--- What is being asked ---
Within the records below, how many lines contain "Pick"? The answer is that number alone.
# # # #
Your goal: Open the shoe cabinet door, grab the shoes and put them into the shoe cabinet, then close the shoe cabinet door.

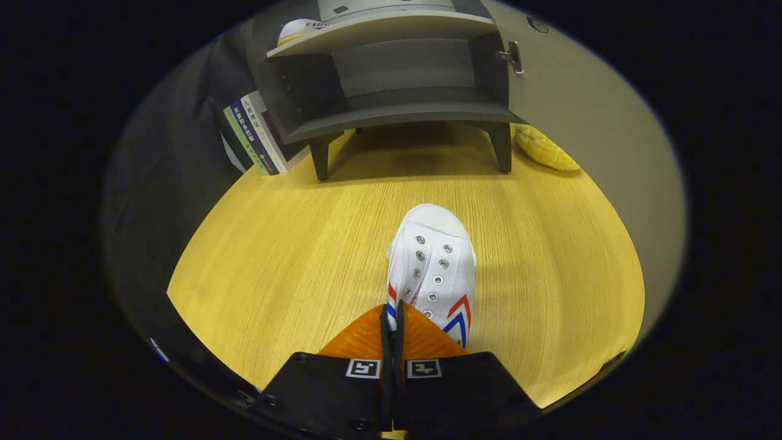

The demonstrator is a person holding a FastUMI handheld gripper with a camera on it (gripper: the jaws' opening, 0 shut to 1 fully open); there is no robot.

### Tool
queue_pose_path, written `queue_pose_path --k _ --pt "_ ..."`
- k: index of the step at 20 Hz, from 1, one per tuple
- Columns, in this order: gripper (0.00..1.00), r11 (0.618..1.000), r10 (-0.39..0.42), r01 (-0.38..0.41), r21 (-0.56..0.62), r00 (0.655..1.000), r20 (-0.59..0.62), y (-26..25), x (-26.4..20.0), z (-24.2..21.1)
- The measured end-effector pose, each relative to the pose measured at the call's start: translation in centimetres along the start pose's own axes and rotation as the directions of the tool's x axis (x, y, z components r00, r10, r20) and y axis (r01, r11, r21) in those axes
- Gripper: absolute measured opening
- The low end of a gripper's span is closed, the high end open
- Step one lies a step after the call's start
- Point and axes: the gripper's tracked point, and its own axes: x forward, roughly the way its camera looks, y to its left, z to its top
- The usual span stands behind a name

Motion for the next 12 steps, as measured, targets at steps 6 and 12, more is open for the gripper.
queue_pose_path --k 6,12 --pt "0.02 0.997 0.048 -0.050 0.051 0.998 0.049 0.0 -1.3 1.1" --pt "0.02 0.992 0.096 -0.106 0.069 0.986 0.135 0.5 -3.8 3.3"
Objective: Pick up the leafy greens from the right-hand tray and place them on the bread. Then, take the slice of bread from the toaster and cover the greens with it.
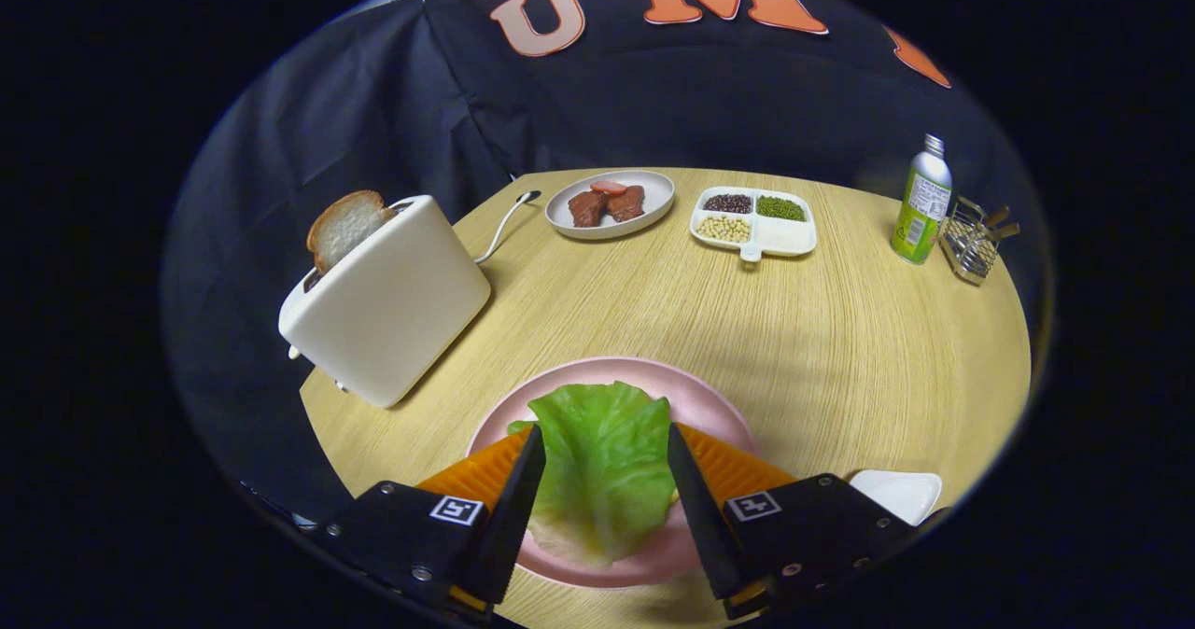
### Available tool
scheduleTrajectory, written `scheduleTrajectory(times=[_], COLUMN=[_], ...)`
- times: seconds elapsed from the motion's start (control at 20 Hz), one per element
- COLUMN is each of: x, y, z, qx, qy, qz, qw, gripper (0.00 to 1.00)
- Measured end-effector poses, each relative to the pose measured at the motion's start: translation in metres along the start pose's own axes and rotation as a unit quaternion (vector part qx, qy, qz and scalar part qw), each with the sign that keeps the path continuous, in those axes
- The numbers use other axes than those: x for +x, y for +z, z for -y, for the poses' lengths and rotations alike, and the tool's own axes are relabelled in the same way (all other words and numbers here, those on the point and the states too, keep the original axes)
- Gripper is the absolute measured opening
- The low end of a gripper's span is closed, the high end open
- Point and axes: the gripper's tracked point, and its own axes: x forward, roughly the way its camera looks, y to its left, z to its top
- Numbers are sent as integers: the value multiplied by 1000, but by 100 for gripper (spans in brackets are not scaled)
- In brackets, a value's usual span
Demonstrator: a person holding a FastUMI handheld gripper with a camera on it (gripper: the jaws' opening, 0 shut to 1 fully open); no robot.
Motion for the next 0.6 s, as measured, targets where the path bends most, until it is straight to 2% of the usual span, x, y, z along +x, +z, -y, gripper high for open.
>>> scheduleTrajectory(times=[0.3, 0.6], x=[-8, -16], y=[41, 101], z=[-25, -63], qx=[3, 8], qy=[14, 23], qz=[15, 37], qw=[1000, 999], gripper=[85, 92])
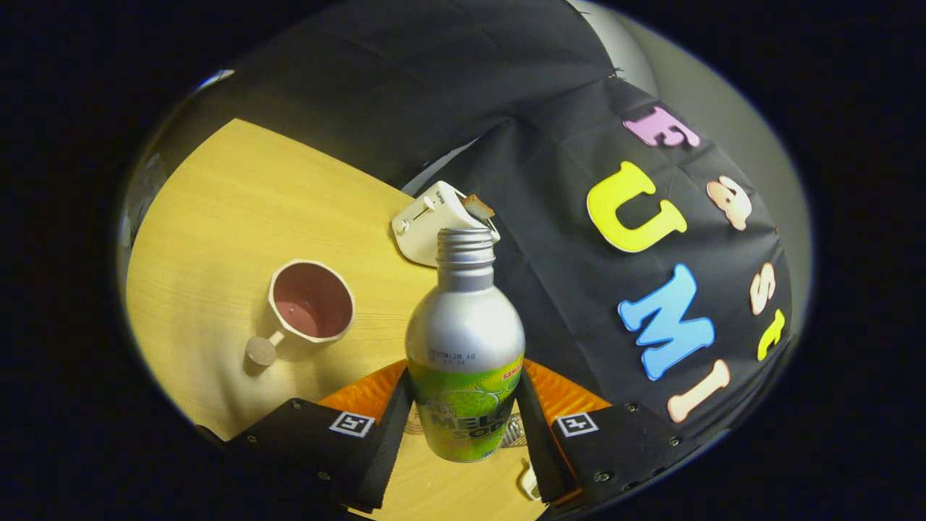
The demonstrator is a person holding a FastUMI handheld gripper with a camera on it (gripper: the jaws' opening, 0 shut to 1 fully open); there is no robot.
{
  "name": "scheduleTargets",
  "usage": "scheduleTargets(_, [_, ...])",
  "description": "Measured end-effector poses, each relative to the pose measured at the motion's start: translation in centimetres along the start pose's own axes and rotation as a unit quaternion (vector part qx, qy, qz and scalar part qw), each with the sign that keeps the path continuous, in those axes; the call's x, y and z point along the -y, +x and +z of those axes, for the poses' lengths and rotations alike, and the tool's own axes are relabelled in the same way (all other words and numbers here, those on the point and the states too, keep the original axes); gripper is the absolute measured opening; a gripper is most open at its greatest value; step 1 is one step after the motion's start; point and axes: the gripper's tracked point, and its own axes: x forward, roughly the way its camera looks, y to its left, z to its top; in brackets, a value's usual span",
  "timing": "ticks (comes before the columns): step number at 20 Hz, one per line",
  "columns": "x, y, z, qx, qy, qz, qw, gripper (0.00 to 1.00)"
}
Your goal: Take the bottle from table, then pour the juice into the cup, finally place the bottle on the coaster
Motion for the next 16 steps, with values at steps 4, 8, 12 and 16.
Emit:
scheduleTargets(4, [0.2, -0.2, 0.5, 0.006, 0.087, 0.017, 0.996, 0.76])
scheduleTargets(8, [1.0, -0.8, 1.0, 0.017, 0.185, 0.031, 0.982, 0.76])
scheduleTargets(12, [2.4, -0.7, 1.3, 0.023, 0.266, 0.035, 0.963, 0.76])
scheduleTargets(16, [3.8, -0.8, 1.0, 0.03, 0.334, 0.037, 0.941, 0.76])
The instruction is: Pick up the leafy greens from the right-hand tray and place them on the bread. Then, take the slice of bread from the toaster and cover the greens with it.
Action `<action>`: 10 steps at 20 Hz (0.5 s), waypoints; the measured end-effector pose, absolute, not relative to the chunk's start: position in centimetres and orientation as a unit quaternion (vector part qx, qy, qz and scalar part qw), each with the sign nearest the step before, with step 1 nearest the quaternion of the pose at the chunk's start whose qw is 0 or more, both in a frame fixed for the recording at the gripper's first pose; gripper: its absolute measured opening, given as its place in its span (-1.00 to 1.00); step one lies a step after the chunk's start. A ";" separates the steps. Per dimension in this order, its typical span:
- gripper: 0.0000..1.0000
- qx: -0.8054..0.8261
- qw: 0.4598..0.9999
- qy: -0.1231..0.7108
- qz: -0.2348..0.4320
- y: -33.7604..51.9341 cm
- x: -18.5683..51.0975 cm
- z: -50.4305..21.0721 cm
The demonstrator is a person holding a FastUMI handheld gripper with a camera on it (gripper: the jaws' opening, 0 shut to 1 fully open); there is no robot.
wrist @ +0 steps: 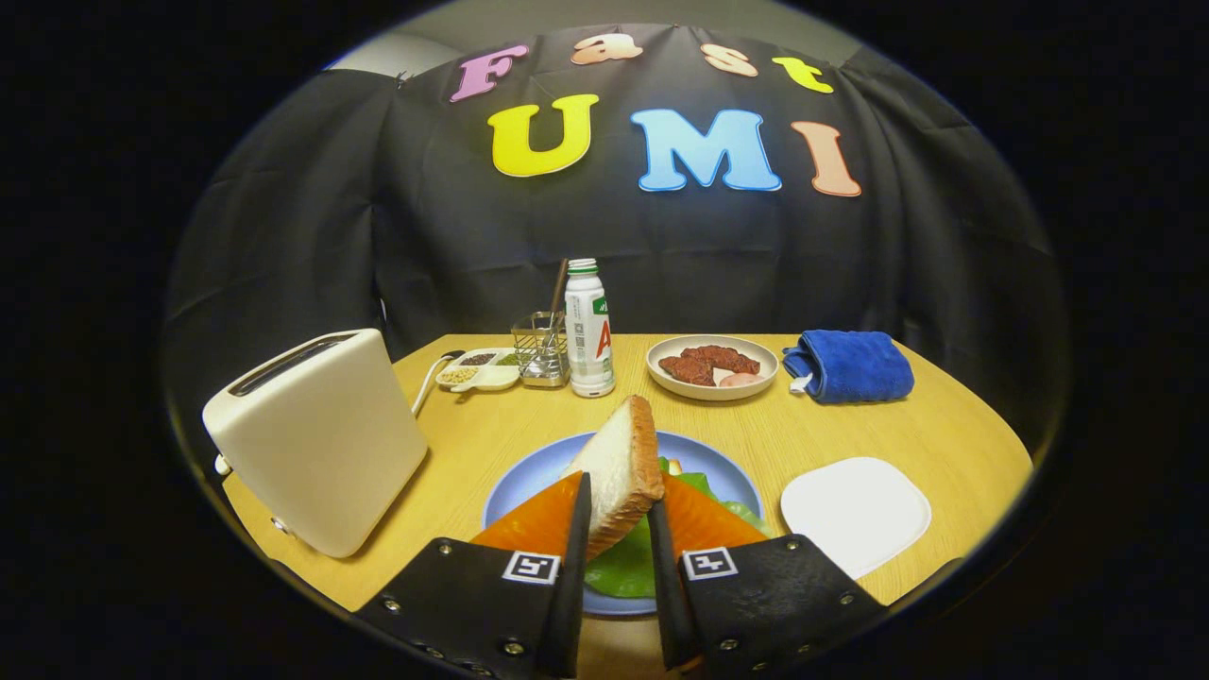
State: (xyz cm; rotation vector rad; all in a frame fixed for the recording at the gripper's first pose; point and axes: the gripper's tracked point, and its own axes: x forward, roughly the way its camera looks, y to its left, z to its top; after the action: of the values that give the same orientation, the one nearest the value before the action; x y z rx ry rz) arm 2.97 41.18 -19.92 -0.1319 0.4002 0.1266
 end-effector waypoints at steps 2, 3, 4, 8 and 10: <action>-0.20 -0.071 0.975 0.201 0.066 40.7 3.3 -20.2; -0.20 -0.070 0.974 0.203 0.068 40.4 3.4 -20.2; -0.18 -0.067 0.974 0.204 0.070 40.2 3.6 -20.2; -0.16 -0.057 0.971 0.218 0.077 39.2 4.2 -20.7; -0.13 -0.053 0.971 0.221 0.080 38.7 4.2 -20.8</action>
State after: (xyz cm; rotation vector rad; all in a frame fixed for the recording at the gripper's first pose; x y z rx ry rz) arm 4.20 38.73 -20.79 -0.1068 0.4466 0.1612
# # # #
--- Result of the task ---
2